Tiananmen Square, located in the center of Beijing.
It is located in Dongchang'an Street, Dongcheng District, Beijing, from Tiananmen in the north, to Zhengyangmen in the south, from the National Museum of China in the east, to the Great Hall of the People in the west.
With an area of 440,000 square meters, it can accommodate 1 million people for a grand gathering and is the largest city square in the world.
The square grounds are all paved with light-colored granite stones treated by special techniques.
The center stands the Monument of the People's Heroes and the solemn Chairman Mao Memorial Hall. Both sides of the Tiananmen Square are the People's Cultural Palace and Zhongshan Park.
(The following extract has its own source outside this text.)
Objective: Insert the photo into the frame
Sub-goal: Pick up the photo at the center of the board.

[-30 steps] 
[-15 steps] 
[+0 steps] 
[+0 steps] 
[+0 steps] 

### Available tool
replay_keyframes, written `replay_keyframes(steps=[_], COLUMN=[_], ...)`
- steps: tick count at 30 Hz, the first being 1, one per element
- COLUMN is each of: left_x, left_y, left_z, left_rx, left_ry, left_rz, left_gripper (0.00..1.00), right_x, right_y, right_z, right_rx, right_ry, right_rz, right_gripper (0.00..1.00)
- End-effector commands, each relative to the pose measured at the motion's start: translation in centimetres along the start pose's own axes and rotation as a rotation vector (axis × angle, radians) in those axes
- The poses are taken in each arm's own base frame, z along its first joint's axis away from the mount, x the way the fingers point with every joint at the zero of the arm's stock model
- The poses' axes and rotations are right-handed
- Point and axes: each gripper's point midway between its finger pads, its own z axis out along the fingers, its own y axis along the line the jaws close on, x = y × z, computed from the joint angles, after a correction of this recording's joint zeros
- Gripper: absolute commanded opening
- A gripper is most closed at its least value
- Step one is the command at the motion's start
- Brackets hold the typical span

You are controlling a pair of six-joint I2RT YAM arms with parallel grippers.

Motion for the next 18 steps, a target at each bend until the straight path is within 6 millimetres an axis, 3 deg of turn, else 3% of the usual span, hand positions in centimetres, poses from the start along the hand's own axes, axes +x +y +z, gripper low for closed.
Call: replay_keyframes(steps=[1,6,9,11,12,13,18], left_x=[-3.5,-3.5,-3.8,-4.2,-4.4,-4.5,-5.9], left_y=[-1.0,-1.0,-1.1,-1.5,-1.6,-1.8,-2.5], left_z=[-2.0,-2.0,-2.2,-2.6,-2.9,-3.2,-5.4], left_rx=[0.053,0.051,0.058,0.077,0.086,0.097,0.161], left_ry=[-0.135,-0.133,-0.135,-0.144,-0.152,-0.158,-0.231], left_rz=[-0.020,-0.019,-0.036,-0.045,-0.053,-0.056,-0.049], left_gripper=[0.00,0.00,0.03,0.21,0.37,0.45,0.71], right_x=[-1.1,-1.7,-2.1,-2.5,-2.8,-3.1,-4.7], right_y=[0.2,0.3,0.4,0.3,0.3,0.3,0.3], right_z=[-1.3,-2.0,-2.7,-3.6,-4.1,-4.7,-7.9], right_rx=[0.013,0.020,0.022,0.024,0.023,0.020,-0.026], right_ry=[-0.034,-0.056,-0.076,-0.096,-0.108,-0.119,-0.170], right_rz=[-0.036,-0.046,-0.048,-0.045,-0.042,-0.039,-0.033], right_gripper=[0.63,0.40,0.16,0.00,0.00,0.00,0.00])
They are integrated with Tiananmen Square. Tiananmen Square. In 1986, Tiananmen Square was named one of the “16 Scenes in Beijing” and the landscape name was “Tianan Liri”.
The Tiananmen Square records the indomitable revolutionary spirit and the fearless heroism of the Chinese people.
The May Fourth Movement, the January 2nd Movement, and the Wuyi Movement have left a strong color for the history of modern Chinese revolution, and there are still countless majors.
The place where political and historical events take place is a historical testimony of China's decline from its rise to the rise.
Tian'anmen Square is one of the largest city squares in the world. It is situated in the heart of Beijing. Tian'anmen was built in 1417 and was the entrance gate to the Forbidden City.
Now the square stretches 880 meters from north to south and 500 meters from east to west. The total area is 440,000 square meters. That's about the size of 60 soccer fields, spacious enough to accommodate half a million people.
Covering over forty hectares, Tian'anmen Square must rank as the greatest public square on earth. It's a modern creation, in a city that traditionally had no squares, as classical Chinese town planning did not allow for places where crowds could gather.
Tian'anmen only came into being when imperial offices were cleared from either side of the great processional way that led south from the palace to Qianmen and the Temple of Heaven.
The ancient north–south axis of the city was thus destroyed and the broad east–west thoroughfare, Chang'an Jie, that now carries millions of cyclists every day past the front of the Forbidden City, had the walls across its path removed.